However you dissect the finances of a business, specifically a small business, cash is the primary component of the bottom line. The more cash in the coffers, the more flexibility the business has.
The current global recession has dealt extremely harshly with Canadian small businesses. Reduced sales and credit restrictions have pummeled the cash flow of many worthy enterprises.
The Canadian government, seeking to ease the plight of this important and large sector of the country's business community, has established several stimulus programs through its Economic Action Plan to provide much needed economic relief. Realizing that continued growth of small business is dependant upon available cash, the federal government has passed legislation that increased the amount of small business income eligible for a reduced federal tax rate of 11 percent.
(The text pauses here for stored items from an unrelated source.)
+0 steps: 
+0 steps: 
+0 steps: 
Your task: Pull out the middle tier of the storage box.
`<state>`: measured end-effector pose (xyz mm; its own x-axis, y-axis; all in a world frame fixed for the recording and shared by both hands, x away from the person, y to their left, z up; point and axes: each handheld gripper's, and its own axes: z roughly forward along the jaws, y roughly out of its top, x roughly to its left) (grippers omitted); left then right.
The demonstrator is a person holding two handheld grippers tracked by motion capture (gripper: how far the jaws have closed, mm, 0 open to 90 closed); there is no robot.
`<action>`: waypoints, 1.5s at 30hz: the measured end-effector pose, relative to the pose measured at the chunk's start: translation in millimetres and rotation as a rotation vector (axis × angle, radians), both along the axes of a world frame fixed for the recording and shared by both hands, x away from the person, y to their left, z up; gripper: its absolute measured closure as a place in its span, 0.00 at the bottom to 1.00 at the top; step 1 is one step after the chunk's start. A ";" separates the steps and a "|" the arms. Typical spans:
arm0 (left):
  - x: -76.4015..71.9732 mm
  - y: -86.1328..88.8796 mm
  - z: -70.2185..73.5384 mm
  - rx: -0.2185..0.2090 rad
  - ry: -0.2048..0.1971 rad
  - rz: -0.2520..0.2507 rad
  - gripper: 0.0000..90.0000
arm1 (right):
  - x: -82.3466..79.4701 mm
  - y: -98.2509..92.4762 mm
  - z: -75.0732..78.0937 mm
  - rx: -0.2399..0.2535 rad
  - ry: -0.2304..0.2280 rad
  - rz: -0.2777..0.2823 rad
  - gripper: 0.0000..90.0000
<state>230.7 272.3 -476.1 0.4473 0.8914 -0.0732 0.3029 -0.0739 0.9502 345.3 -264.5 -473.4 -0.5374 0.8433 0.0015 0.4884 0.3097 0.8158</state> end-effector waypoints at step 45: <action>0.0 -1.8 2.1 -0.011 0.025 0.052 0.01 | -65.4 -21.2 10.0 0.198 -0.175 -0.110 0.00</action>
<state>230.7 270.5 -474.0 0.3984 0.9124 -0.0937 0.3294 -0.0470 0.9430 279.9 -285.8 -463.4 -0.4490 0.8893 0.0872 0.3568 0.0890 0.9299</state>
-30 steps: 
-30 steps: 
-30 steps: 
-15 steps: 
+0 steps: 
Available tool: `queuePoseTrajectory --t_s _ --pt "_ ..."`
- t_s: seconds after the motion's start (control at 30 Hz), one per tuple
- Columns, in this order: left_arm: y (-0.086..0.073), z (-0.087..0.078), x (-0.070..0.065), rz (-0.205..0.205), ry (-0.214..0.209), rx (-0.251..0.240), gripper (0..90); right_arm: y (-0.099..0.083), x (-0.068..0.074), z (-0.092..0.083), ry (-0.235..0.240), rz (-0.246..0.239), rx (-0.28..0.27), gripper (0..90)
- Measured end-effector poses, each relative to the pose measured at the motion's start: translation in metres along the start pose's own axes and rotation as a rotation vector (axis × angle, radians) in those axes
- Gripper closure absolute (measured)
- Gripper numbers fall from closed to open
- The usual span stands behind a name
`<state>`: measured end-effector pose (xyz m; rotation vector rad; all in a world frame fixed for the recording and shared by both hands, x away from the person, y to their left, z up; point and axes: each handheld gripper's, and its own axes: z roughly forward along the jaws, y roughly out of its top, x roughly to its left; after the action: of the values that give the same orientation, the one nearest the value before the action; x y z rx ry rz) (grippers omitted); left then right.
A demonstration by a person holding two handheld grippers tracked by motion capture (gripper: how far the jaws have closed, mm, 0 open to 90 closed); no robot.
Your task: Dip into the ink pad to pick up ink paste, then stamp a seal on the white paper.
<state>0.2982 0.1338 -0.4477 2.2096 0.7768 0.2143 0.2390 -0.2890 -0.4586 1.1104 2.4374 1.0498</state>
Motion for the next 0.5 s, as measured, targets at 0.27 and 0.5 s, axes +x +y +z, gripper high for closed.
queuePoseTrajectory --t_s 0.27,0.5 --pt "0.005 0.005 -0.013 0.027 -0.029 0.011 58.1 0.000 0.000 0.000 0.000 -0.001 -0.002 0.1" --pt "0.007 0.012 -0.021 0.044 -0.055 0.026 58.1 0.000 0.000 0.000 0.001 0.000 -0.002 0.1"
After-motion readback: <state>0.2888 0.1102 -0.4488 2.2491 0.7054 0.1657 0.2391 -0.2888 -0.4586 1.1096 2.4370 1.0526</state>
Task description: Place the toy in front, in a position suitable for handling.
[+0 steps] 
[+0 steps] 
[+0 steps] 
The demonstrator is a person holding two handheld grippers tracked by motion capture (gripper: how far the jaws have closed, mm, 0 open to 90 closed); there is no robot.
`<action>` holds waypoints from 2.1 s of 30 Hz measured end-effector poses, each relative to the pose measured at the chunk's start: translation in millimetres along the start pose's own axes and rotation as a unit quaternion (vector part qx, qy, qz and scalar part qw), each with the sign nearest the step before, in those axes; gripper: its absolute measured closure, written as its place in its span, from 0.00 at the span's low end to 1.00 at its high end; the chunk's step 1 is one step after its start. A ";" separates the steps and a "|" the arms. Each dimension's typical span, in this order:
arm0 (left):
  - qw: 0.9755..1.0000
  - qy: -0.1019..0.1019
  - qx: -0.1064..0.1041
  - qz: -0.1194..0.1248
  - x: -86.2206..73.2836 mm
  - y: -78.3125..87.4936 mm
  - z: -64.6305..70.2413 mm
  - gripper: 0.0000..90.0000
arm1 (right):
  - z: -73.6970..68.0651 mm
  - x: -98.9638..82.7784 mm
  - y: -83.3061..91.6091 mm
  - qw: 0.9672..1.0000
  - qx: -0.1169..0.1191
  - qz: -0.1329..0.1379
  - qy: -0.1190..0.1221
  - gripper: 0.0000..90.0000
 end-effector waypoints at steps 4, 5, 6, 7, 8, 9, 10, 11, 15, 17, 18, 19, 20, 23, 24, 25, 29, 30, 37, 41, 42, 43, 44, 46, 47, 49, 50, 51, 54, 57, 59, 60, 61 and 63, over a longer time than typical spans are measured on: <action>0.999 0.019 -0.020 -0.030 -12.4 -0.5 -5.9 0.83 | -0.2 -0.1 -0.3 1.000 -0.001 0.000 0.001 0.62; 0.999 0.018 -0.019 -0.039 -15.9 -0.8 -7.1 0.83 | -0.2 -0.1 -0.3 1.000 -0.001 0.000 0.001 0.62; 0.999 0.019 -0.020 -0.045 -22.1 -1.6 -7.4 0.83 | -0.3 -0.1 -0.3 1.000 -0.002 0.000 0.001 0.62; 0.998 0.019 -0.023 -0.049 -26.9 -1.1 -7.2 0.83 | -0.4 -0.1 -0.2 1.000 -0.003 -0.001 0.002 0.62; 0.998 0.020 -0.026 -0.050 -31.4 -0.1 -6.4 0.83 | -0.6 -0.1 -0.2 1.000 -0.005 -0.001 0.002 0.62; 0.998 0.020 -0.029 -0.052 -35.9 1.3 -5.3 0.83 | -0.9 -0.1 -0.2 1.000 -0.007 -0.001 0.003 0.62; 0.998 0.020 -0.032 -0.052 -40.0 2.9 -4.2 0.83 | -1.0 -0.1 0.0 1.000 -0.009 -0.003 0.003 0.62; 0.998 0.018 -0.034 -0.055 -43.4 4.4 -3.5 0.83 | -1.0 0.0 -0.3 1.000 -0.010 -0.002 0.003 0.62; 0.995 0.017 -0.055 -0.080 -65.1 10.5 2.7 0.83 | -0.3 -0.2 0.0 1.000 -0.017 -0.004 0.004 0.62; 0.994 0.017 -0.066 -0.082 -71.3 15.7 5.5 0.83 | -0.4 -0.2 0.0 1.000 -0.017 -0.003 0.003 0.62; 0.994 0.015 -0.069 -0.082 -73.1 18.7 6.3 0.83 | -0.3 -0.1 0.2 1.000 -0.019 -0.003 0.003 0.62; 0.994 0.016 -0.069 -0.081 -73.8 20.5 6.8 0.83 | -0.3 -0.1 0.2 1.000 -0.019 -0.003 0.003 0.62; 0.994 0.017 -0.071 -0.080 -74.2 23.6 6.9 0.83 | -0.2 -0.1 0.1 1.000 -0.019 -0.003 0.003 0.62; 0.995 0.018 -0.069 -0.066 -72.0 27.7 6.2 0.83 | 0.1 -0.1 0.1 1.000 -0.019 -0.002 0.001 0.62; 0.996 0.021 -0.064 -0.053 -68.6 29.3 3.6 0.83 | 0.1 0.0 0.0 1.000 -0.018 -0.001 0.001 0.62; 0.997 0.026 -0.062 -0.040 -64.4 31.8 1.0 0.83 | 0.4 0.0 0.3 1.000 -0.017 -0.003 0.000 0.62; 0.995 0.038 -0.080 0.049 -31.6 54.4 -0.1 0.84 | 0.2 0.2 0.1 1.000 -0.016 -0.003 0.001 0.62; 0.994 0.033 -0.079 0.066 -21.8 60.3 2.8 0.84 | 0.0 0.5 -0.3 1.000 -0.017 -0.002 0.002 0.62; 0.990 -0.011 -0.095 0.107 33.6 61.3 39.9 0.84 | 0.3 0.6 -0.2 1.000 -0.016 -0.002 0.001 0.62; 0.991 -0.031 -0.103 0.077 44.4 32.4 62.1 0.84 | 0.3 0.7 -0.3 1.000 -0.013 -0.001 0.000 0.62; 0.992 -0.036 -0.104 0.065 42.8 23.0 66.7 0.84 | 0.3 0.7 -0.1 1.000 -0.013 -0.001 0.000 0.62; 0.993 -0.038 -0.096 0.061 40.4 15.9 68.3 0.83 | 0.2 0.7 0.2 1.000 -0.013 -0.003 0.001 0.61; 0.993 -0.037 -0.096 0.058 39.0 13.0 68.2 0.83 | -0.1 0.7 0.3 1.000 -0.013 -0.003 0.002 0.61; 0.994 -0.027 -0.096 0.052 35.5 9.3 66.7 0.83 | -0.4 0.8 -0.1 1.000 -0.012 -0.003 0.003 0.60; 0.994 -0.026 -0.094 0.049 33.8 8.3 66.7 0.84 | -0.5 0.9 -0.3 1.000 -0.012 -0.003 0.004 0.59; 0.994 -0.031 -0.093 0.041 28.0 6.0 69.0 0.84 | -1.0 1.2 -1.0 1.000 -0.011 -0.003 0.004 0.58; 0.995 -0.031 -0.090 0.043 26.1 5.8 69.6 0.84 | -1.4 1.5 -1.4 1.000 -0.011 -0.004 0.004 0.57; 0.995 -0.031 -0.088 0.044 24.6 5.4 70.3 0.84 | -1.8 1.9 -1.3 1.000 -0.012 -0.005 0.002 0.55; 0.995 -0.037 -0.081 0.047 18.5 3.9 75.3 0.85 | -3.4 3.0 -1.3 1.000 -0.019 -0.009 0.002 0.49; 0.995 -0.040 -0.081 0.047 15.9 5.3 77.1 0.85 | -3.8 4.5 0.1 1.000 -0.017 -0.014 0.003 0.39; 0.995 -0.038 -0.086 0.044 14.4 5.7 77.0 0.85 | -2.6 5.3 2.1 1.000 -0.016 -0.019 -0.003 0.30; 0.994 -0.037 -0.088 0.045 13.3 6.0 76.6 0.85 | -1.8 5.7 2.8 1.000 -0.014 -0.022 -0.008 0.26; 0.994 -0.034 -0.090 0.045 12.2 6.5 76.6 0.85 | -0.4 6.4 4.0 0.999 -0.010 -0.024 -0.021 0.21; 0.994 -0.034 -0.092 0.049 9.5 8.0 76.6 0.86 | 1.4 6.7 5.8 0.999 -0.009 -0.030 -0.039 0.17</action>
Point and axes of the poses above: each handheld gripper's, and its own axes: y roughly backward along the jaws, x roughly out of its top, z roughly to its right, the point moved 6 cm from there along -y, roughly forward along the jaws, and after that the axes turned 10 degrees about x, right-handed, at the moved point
Effective January 1, 2009, the eligibility cap was raised from $400,000 to $500,000. Canadian-controlled private corporations that claim the small business deduction are eligible for this credit. By increasing the eligible income by 25 percent, the federal government is helping small businesses retain more of their hard-earned cash. This, in turn, will help stabilize the business community, create new, much-needed jobs, and promote economic growth throughout the nation. It is estimated that this reduced tax rate will cost the country more than $120 million over the next two years. However, with nearly half a million Canadians out of work, it is a wise investment and money well spent.
Canadian businesses can obtain detailed information from the applicable federal government agencies.